#### [Task brief]
Copy out, from the data below, each line in which the word "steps" occurs.

#### [Records provided]
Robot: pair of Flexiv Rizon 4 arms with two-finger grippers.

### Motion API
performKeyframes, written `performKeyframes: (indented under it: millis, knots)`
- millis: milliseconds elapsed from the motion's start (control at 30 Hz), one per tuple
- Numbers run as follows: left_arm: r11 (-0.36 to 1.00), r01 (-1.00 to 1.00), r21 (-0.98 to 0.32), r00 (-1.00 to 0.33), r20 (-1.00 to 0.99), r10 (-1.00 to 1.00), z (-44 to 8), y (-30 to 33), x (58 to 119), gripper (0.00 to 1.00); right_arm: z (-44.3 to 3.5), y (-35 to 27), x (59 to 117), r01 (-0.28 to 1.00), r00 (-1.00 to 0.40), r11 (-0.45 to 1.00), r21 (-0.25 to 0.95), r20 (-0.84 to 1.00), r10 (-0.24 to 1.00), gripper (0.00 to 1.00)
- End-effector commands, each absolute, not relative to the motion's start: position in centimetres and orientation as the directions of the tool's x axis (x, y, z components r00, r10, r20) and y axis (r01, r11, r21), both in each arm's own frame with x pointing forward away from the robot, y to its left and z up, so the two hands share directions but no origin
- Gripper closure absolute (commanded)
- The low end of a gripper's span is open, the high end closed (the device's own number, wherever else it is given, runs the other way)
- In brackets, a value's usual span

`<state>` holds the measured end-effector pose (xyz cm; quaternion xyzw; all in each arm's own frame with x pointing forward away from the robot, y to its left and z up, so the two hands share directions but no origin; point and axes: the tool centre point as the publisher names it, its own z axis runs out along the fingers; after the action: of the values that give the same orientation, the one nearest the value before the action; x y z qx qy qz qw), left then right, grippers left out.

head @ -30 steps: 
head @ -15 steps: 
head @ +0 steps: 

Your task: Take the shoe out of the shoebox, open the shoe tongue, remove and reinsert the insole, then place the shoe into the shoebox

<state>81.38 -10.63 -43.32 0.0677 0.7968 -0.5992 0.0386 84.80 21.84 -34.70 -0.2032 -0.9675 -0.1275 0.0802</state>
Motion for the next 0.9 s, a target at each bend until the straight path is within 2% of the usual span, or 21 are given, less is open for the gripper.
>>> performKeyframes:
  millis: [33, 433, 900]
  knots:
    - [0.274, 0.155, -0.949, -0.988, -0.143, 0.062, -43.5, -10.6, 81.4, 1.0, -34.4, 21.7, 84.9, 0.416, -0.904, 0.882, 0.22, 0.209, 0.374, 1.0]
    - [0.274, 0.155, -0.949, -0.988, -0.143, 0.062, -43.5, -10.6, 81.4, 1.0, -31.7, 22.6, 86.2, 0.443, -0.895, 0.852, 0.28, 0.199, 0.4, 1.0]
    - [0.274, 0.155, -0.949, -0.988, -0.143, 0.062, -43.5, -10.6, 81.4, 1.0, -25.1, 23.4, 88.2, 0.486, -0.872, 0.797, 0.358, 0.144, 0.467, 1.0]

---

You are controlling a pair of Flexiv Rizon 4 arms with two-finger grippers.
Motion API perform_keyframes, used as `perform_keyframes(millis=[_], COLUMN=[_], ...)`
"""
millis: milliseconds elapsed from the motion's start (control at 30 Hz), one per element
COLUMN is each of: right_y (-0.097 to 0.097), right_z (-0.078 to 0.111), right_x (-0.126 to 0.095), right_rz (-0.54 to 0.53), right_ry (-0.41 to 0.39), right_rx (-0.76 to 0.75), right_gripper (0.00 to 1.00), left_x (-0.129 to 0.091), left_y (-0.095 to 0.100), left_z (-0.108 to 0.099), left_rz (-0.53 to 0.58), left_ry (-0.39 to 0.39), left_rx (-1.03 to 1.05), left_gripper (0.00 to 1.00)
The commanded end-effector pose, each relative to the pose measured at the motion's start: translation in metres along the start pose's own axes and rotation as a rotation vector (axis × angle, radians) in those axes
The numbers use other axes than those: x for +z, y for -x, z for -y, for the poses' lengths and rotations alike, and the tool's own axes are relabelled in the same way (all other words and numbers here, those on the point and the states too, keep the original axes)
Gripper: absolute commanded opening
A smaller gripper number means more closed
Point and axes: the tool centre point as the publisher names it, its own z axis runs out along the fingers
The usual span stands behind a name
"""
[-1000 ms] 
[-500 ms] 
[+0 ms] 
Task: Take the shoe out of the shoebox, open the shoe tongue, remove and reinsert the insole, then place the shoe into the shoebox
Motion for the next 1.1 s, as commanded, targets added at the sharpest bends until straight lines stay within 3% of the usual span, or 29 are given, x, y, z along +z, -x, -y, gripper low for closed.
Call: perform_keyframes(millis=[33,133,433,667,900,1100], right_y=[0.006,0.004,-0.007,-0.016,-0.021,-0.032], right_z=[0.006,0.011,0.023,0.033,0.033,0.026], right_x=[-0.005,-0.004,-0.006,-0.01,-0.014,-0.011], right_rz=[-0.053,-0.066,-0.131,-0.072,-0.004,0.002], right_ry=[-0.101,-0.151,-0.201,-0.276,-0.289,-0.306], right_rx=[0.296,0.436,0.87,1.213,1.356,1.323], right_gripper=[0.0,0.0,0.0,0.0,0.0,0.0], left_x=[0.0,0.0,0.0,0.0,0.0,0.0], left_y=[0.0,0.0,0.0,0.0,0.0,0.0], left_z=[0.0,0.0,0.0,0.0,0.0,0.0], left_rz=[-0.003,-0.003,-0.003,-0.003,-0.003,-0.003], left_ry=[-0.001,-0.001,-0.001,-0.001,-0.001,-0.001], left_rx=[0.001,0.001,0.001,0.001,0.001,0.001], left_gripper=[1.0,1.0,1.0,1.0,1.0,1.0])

#### [Exercise solution]
head @ -30 steps: 
head @ -15 steps: 
head @ +0 steps: 

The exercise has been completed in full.